Your assignment | For each line of the data below that holds "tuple", copy the line.

▼

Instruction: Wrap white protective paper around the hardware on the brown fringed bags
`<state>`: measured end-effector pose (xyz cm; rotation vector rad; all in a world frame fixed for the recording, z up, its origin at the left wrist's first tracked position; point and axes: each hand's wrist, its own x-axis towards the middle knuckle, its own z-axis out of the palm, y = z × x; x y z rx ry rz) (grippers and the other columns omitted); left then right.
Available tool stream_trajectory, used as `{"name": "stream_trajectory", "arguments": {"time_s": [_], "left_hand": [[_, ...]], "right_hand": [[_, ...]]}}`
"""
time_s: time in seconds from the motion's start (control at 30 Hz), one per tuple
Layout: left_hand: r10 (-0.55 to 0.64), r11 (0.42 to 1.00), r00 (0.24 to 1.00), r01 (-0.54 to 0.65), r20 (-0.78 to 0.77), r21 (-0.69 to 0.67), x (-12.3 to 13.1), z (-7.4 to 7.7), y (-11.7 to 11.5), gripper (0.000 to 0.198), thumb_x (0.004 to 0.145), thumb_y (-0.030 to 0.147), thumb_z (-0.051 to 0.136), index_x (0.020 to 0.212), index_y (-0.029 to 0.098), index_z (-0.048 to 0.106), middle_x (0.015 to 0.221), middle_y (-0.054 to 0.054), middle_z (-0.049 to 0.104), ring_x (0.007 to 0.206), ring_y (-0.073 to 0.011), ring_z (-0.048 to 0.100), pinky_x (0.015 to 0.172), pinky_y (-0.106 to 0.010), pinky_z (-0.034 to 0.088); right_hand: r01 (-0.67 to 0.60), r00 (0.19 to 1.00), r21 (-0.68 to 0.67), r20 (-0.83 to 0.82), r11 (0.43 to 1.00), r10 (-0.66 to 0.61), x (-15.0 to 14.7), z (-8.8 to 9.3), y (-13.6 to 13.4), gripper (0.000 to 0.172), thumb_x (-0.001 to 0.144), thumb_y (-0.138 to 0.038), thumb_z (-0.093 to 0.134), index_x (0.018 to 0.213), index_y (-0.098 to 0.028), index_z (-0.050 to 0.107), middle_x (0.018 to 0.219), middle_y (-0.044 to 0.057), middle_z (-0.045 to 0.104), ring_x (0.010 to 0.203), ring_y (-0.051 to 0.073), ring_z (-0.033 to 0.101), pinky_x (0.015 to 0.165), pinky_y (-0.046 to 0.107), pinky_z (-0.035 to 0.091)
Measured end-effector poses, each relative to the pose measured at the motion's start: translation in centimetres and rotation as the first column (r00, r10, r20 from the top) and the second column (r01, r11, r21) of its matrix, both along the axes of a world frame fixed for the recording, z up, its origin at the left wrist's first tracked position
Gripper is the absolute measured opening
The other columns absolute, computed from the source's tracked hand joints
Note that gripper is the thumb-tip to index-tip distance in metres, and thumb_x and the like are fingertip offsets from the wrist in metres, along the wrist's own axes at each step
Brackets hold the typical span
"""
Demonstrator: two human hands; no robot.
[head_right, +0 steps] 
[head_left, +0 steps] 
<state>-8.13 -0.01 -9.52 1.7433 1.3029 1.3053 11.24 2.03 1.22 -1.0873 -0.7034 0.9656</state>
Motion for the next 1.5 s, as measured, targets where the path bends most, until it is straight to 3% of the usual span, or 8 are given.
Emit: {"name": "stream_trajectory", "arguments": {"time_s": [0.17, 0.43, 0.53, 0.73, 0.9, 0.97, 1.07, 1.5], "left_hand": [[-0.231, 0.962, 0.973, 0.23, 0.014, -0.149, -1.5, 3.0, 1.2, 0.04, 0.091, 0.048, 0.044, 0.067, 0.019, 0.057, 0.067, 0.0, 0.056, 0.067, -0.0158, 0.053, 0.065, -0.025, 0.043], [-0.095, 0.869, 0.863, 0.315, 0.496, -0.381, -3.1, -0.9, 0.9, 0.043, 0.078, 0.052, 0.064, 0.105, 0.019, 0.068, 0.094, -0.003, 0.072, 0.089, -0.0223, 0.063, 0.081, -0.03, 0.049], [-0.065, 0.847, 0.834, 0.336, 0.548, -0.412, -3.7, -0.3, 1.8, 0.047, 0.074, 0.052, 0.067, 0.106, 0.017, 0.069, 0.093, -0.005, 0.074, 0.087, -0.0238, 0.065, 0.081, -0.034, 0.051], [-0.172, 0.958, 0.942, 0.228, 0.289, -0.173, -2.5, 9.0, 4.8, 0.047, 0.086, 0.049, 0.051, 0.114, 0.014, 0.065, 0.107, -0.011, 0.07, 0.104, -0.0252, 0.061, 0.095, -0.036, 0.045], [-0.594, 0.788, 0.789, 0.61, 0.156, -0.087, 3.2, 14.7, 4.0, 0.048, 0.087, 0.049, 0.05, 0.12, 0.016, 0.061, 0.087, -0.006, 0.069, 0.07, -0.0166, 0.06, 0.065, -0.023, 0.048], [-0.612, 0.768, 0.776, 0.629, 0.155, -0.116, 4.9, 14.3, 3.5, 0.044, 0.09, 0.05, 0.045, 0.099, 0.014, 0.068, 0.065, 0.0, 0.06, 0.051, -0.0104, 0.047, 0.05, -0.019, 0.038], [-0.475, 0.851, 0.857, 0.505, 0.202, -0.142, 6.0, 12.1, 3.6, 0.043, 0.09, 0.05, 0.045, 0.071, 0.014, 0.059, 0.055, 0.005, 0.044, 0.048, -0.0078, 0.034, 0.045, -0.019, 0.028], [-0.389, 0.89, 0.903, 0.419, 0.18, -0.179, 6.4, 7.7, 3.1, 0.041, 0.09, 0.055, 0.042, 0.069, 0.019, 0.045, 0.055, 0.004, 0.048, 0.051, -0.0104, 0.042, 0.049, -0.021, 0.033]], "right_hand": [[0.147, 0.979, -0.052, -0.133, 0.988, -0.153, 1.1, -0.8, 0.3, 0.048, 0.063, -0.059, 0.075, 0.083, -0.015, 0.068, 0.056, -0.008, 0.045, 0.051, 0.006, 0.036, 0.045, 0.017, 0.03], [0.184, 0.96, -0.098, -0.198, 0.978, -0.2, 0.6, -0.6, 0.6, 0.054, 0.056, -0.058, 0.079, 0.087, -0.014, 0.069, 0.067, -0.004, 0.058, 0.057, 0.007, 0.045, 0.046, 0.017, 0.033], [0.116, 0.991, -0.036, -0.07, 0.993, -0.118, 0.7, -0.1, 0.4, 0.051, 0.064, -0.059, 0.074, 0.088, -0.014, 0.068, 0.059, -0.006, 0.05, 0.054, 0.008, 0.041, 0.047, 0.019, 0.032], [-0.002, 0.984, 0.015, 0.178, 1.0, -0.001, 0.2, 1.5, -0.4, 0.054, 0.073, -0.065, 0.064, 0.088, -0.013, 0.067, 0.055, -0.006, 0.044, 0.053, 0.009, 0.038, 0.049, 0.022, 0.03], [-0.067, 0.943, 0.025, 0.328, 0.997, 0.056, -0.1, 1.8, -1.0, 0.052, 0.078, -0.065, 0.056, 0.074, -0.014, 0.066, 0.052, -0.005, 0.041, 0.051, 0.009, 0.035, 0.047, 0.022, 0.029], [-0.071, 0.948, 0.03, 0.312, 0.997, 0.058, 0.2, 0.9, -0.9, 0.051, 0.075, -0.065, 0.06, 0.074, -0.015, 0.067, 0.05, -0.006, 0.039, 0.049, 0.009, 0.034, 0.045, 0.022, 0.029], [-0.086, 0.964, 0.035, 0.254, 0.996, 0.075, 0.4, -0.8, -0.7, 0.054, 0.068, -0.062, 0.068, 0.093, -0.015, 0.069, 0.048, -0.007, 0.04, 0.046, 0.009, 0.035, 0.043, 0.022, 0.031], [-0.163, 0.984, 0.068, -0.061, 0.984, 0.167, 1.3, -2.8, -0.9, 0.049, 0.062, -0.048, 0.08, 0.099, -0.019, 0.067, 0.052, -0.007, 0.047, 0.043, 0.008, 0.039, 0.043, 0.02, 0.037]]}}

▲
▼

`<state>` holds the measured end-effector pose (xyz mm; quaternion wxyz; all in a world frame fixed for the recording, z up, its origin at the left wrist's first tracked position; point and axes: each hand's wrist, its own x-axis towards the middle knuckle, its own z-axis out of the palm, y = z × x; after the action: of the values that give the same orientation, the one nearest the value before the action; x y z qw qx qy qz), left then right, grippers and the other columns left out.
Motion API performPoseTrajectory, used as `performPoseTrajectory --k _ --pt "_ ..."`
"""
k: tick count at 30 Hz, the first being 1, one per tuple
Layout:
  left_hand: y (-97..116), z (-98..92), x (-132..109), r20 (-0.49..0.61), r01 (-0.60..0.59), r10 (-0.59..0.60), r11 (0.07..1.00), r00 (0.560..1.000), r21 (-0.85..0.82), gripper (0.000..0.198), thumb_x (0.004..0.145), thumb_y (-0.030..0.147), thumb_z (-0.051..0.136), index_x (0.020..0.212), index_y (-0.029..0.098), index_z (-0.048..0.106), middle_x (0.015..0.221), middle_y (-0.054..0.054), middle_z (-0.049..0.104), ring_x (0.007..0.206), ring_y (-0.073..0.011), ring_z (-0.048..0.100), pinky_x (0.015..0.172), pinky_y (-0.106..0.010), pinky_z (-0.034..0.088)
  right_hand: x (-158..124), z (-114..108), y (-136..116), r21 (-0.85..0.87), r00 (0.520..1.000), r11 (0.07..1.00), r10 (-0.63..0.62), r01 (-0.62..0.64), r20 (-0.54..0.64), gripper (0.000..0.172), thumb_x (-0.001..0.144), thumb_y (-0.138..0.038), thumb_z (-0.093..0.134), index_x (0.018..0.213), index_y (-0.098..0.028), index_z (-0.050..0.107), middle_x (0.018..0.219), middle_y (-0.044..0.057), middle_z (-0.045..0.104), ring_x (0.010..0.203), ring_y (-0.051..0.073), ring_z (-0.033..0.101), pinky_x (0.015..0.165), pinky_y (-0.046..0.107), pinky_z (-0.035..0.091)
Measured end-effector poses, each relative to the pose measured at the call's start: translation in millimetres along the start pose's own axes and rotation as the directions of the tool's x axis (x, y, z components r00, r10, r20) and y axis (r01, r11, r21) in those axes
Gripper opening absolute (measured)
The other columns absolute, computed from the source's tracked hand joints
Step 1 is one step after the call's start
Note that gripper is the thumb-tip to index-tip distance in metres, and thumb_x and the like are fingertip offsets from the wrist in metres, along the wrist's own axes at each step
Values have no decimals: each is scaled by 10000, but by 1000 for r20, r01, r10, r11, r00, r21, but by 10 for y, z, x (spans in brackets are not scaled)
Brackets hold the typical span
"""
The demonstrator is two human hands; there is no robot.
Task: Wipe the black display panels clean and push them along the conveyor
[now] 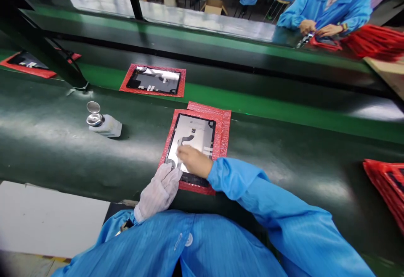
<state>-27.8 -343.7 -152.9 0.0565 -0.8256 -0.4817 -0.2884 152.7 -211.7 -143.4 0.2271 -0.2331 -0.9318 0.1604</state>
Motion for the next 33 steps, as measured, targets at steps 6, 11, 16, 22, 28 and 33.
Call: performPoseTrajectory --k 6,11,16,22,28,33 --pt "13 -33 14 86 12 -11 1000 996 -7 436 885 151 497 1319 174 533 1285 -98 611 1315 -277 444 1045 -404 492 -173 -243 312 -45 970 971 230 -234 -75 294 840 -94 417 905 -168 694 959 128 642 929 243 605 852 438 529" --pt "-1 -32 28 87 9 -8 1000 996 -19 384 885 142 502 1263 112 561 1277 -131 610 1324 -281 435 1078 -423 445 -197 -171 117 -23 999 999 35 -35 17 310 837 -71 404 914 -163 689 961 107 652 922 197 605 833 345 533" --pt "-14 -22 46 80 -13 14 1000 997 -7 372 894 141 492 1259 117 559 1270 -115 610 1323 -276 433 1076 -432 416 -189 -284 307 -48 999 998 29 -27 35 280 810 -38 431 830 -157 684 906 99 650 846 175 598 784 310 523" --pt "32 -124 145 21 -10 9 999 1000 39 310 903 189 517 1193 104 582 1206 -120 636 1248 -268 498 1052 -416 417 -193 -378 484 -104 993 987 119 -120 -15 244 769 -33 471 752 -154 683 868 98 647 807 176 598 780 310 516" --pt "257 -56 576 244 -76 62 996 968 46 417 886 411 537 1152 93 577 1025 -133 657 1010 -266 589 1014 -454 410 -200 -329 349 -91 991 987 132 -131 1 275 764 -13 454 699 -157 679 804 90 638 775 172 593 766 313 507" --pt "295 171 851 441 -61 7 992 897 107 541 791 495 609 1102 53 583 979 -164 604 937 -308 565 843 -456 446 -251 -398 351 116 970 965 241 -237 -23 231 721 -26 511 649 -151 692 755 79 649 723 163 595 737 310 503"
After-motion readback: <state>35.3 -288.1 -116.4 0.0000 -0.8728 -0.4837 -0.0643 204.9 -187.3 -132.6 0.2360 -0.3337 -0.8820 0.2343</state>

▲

Your solution |
time_s: time in seconds from the motion's start (control at 30 Hz), one per tuple
k: tick count at 30 Hz, the first being 1, one per tuple

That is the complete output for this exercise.